Key Points

1. Latent Consistency Models (LCMs) build upon Latent Diffusion Models (LDMs) and have achieved impressive performance in accelerating text-to-image generative tasks by producing high-quality images with minimal inference steps.

2. LCMs are distilled from pretrained LDMs, requiring only approximately 32 A100 GPU training hours, and have been extended to larger models with significantly less memory consumption, achieving superior image generation quality.

3. The LoRA parameters obtained through LCM distillation are identified as a universal Stable-Diffusion acceleration module, named LCM-LoRA, which can be directly plugged into various Stable-Diffusion fine-tuned models or LoRAs without training, representing a universally applicable accelerator for diverse image generation tasks.

4. LCM-LoRA can be viewed as a plug-in neural probability flow ODE (PF-ODE) solver with strong generalization capabilities across various fine-tuned models and LoRAs.
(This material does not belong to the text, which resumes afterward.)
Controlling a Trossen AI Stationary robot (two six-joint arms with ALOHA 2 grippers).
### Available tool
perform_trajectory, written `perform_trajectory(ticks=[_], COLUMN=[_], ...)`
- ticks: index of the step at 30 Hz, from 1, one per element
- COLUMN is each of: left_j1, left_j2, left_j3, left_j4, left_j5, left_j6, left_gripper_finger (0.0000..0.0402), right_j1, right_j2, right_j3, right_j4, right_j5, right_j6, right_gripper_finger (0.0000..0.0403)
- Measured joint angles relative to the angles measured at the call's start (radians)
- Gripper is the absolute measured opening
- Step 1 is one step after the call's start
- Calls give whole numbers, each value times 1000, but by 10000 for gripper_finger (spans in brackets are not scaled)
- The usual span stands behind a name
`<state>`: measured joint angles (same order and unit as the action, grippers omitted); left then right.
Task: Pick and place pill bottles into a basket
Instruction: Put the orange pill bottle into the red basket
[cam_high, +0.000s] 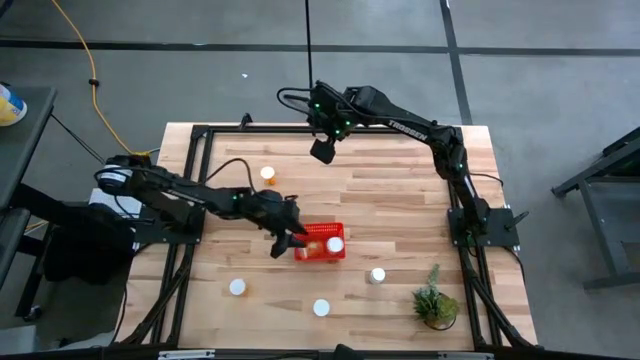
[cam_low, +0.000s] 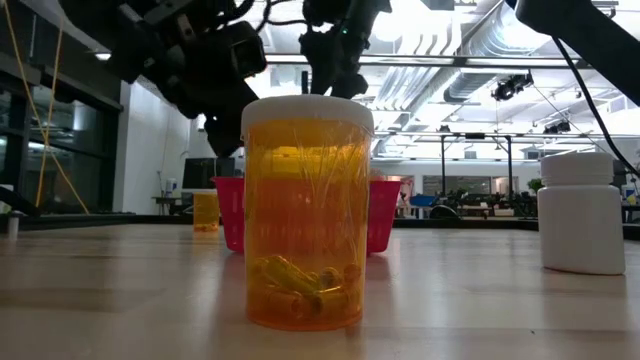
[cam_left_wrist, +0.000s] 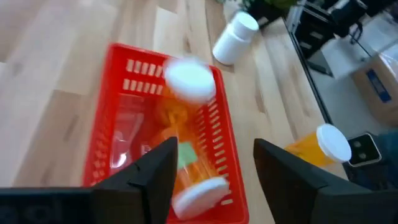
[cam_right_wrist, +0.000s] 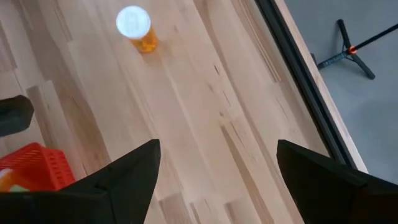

5. Previous numerical PF-ODE solvers such as DDIM and DPM-Solver are compared with LCM-LoRA, highlighting the latter as a novel class of neural network-based PF-ODE solver with robust generalization capabilities.

6. Consistency Models have showcased the potential of enhancing sampling efficiency without sacrificing output quality and have been effective in image generation tasks on ImageNet, LSUN, and other domains.

7. Parameter-Efficient Fine-Tuning (PEFT) enables customization of pre-existing models for particular tasks while limiting the number of parameters that need retraining, thereby enhancing computational efficiency and model refinement with considerably less data.

8. Task arithmetic in pretrained models offers a cost-effective and scalable strategy for direct edits in weight space, though further exploration of its potential and underlying principles remains active.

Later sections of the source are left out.